All records are to be retyped faithfully and completely.

[Information provided — start]

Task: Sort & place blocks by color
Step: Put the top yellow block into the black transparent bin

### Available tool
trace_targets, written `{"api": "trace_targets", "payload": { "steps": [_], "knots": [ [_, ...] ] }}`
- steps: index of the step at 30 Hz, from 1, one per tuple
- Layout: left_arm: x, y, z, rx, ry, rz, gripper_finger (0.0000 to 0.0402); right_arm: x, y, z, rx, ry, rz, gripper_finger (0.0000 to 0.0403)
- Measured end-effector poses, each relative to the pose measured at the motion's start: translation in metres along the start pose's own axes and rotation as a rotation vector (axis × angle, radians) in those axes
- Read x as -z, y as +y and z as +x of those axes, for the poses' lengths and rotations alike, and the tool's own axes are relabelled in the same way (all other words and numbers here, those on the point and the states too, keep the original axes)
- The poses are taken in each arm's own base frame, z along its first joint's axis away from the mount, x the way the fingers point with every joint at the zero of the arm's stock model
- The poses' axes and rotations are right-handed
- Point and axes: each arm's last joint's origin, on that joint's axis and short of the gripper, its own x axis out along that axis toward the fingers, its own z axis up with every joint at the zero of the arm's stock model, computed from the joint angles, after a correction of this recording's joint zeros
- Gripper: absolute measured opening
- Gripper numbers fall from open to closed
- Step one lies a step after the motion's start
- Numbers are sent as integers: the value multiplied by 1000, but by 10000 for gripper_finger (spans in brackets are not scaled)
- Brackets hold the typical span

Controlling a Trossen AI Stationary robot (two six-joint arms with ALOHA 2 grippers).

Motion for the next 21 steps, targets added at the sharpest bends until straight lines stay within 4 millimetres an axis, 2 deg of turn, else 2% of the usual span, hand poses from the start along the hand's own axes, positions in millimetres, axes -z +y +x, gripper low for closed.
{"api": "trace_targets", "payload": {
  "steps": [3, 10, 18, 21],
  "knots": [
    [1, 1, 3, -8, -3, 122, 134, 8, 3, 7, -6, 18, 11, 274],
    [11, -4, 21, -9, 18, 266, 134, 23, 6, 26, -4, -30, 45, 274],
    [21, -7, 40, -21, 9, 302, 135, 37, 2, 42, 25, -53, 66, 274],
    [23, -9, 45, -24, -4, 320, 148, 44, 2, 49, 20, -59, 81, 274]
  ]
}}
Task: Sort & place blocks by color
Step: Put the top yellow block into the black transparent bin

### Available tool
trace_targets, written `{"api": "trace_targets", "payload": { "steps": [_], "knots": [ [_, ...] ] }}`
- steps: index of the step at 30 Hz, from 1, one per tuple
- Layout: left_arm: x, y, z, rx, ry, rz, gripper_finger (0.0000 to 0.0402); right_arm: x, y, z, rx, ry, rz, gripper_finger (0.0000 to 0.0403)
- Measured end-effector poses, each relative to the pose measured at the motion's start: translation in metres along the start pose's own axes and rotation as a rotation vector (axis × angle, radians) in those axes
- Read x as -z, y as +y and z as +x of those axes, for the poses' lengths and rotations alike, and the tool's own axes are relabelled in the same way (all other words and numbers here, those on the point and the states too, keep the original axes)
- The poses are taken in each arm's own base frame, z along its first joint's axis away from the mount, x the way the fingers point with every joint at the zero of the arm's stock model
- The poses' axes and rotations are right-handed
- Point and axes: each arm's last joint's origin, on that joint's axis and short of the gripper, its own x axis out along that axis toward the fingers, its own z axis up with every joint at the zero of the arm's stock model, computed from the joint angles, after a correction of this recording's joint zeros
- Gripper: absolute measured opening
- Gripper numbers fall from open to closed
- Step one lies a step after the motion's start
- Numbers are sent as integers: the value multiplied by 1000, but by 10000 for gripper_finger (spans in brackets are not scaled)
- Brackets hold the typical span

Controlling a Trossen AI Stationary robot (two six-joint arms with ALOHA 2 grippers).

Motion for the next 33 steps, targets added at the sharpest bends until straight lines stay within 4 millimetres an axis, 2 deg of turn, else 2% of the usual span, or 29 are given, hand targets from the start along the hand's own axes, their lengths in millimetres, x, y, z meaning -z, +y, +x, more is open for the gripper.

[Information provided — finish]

■ The completed task ■
Task: Sort & place blocks by color
Step: Put the top yellow block into the black transparent bin

### Available tool
trace_targets, written `{"api": "trace_targets", "payload": { "steps": [_], "knots": [ [_, ...] ] }}`
- steps: index of the step at 30 Hz, from 1, one per tuple
- Layout: left_arm: x, y, z, rx, ry, rz, gripper_finger (0.0000 to 0.0402); right_arm: x, y, z, rx, ry, rz, gripper_finger (0.0000 to 0.0403)
- Measured end-effector poses, each relative to the pose measured at the motion's start: translation in metres along the start pose's own axes and rotation as a rotation vector (axis × angle, radians) in those axes
- Read x as -z, y as +y and z as +x of those axes, for the poses' lengths and rotations alike, and the tool's own axes are relabelled in the same way (all other words and numbers here, those on the point and the states too, keep the original axes)
- The poses are taken in each arm's own base frame, z along its first joint's axis away from the mount, x the way the fingers point with every joint at the zero of the arm's stock model
- The poses' axes and rotations are right-handed
- Point and axes: each arm's last joint's origin, on that joint's axis and short of the gripper, its own x axis out along that axis toward the fingers, its own z axis up with every joint at the zero of the arm's stock model, computed from the joint angles, after a correction of this recording's joint zeros
- Gripper: absolute measured opening
- Gripper numbers fall from open to closed
- Step one lies a step after the motion's start
- Numbers are sent as integers: the value multiplied by 1000, but by 10000 for gripper_finger (spans in brackets are not scaled)
- Brackets hold the typical span

Controlling a Trossen AI Stationary robot (two six-joint arms with ALOHA 2 grippers).

Motion for the next 21 steps, targets added at the sharpest bends until straight lines stay within 4 millimetres an axis, 2 deg of turn, else 2% of the usual span, hand poses from the start along the hand's own axes, positions in millimetres, axes -z +y +x, gripper low for closed.
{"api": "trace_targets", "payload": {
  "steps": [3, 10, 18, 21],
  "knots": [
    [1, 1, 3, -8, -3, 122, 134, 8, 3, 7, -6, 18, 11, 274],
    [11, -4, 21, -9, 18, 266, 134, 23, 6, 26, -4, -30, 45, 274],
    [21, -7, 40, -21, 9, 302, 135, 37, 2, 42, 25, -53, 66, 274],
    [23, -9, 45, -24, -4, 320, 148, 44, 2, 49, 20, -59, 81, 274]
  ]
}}
Task: Sort & place blocks by color
Step: Put the top yellow block into the black transparent bin

### Available tool
trace_targets, written `{"api": "trace_targets", "payload": { "steps": [_], "knots": [ [_, ...] ] }}`
- steps: index of the step at 30 Hz, from 1, one per tuple
- Layout: left_arm: x, y, z, rx, ry, rz, gripper_finger (0.0000 to 0.0402); right_arm: x, y, z, rx, ry, rz, gripper_finger (0.0000 to 0.0403)
- Measured end-effector poses, each relative to the pose measured at the motion's start: translation in metres along the start pose's own axes and rotation as a rotation vector (axis × angle, radians) in those axes
- Read x as -z, y as +y and z as +x of those axes, for the poses' lengths and rotations alike, and the tool's own axes are relabelled in the same way (all other words and numbers here, those on the point and the states too, keep the original axes)
- The poses are taken in each arm's own base frame, z along its first joint's axis away from the mount, x the way the fingers point with every joint at the zero of the arm's stock model
- The poses' axes and rotations are right-handed
- Point and axes: each arm's last joint's origin, on that joint's axis and short of the gripper, its own x axis out along that axis toward the fingers, its own z axis up with every joint at the zero of the arm's stock model, computed from the joint angles, after a correction of this recording's joint zeros
- Gripper: absolute measured opening
- Gripper numbers fall from open to closed
- Step one lies a step after the motion's start
- Numbers are sent as integers: the value multiplied by 1000, but by 10000 for gripper_finger (spans in brackets are not scaled)
- Brackets hold the typical span

Controlling a Trossen AI Stationary robot (two six-joint arms with ALOHA 2 grippers).

Motion for the next 33 steps, targets added at the sharpest bends until straight lines stay within 4 millimetres an axis, 2 deg of turn, else 2% of the usual span, or 29 are given, hand targets from the start along the hand's own axes, their lengths in millimetres, x, y, z meaning -z, +y, +x, more is open for the gripper.

This exercise has now been finished.